Wirtschaftskriminalität:Briefe aus dem Nichts

Wenn es um Geld geht, können Betrüger erfinderisch sein. Das musste jetzt auch die Deutsche Post erfahren: Kriminelle erfanden Briefe - und kassierten von dem Konzern offenbar Millionen. Drei Verdächtige sollen bereits in Untersuchungshaft sitzen.

Von Benedikt Müller, Düsseldorf

Die Deutsche Post ist Opfer eines groß angelegten Brief-Betrugs geworden. Ein Konzernsprecher hat am Sonntag einen entsprechenden Bericht der Frankfurter Allgemeinen Sonntagszeitung bestätigt. Demnach hat die Post Geld an Zulieferfirmen gezahlt - für Hunderte Millionen fingierter Briefe, die tatsächlich nie angeliefert worden sind. So ist dem Konzern ein Schaden in Millionenhöhe entstanden.

Ausgangspunkt der Manipulationen ist ein Angebot für Geschäftskunden: Die Deutsche Post gewährt Betrieben und Behörden, die sehr viele Briefe verschicken, einen Rabatt, wenn die Großkunden ihre Sendungen direkt in ein Briefzentrum des Konzerns liefern. Viele Unternehmen sind aber nicht groß genug, um dieses Angebot annehmen zu dürfen. Stattdessen können diese Geschäftskunden sogenannte Konsolidierer wie Postcon oder Compador einschalten. Diese privaten Dienstleister sammeln Briefe mehrerer Unternehmen ein - und liefern sie sortiert und frankiert in ein Briefzentrum. Dafür zahlt die Post eine Prämie von bis zu 44 Prozent des Portopreises. Die Konsolidierer geben diese anteilig als Rabatt an die Geschäftskunden weiter.

Die Deutsche Post prüft die Briefmenge nur in Stichproben. Besonders samstags sei die Kontrolle aber schlecht oder gar nicht besetzt gewesen. Hier haben die Beschuldigten angesetzt. "Die Samstagsmengen sind zum größten Teil nicht existente Sendungsmengen", zitiert die FAS aus Akten der Staatsanwaltschaft. Dennoch hat die Post Prämien gezahlt, etwa an Subunternehmer von Konsolidierern.

Der Konzern hat den Betrug nicht bundesweit registriert. Schwerpunkt soll das Briefzentrum in Frankfurt am Main gewesen sein. In der Folge hat die Post ihre Mengen dort genau nachgezählt. Dies habe den Briefverkehr vorübergehend verlangsamt. Briefe von Privatkunden seien nicht betroffen, betont der Konzern. Künftig will die Post das Verfahren verändern, um Betrügereien vorzubeugen.

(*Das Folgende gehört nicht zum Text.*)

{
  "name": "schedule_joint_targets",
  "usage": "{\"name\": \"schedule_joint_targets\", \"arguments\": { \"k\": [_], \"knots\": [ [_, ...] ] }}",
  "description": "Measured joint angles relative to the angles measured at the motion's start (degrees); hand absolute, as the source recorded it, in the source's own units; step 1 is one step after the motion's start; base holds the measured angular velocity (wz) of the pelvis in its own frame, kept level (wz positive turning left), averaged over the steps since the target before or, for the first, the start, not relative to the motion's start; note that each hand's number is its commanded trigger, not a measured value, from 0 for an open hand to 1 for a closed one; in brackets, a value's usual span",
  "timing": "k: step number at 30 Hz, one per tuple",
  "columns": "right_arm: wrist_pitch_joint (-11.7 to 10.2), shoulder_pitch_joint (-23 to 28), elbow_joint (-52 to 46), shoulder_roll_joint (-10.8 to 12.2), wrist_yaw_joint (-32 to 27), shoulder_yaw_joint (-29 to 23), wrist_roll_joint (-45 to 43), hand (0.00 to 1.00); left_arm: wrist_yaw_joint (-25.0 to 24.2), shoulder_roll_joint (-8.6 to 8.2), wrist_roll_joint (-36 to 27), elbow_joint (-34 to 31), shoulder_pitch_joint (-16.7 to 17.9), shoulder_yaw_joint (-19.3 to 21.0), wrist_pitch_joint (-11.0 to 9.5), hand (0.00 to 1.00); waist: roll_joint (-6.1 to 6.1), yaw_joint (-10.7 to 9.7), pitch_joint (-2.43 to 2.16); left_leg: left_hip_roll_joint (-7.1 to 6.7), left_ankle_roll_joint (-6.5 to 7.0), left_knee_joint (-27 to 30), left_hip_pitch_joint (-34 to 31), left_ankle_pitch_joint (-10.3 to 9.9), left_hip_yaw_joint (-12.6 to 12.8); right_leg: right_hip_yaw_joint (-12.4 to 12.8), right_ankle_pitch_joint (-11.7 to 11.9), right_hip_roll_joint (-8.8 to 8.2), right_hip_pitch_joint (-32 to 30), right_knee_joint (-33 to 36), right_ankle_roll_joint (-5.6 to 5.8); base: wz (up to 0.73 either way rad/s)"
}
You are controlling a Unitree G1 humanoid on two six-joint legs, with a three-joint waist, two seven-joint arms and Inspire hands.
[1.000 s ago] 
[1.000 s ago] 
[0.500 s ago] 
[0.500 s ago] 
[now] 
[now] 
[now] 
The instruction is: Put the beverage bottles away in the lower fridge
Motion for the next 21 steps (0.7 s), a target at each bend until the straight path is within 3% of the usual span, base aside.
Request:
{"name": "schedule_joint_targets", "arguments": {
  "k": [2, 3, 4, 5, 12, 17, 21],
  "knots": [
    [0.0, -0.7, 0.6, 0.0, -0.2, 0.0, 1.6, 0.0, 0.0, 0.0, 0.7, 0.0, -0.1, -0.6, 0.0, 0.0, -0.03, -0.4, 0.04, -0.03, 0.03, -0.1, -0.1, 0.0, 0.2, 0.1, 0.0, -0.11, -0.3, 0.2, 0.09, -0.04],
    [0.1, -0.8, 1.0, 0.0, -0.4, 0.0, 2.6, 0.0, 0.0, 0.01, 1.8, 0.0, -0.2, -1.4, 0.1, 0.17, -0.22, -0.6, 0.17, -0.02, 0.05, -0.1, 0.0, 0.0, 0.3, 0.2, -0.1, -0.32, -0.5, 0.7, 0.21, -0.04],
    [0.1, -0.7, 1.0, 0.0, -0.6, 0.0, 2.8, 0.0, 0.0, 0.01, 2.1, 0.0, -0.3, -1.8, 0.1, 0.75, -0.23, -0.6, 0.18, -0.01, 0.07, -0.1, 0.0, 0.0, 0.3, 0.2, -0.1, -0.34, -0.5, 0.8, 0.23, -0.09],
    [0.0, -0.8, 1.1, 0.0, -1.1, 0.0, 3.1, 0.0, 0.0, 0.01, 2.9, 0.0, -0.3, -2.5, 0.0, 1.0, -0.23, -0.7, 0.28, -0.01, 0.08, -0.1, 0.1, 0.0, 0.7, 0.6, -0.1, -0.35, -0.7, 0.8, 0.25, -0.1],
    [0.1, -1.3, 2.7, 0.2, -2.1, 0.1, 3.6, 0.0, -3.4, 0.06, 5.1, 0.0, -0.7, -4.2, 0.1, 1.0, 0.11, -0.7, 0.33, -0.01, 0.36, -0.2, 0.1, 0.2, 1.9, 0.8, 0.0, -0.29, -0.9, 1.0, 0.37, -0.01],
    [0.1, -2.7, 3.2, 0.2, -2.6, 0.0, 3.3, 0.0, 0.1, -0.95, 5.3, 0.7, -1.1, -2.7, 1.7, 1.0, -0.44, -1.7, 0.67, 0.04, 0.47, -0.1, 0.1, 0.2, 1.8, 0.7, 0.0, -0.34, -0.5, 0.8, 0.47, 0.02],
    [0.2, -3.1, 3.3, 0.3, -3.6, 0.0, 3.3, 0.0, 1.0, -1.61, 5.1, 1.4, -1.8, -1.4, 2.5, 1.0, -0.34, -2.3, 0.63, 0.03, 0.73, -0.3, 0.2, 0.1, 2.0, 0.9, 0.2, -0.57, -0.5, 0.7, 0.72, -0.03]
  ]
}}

Die Staatsanwaltschaft Koblenz geht dem Betrugsfall seit Monaten nach. Die Ermittlungen sind aber nicht abgeschlossen. Deshalb äußert sich die Post nicht zu Details des Schwindels.

Dem Medienbericht zufolge ermitteln die Staatsanwälte gegen 14 Personen im Alter von 39 bis 58 Jahren. Drei Beschuldigte säßen in Untersuchungshaft. Mutmaßlich hätten sie Komplizen innerhalb des Post-Konzerns. Die Machenschaften seien im Frühjahr zufällig im Zuge von Steuerermittlungen aufgeflogen.

Die Deutsche Post versendet im Schnitt etwa 58 Millionen Briefe pro Tag. Das Stammgeschäft ist für den Konzern nach wie vor profitabel, wenngleich die Sendungsmenge jedes Jahr um etwa zwei bis drei Prozent zurückgeht. Seit der Zugang zu den Postmärkten offen ist, muss die Deutsche Post ihr Netz auch Wettbewerbern öffnen.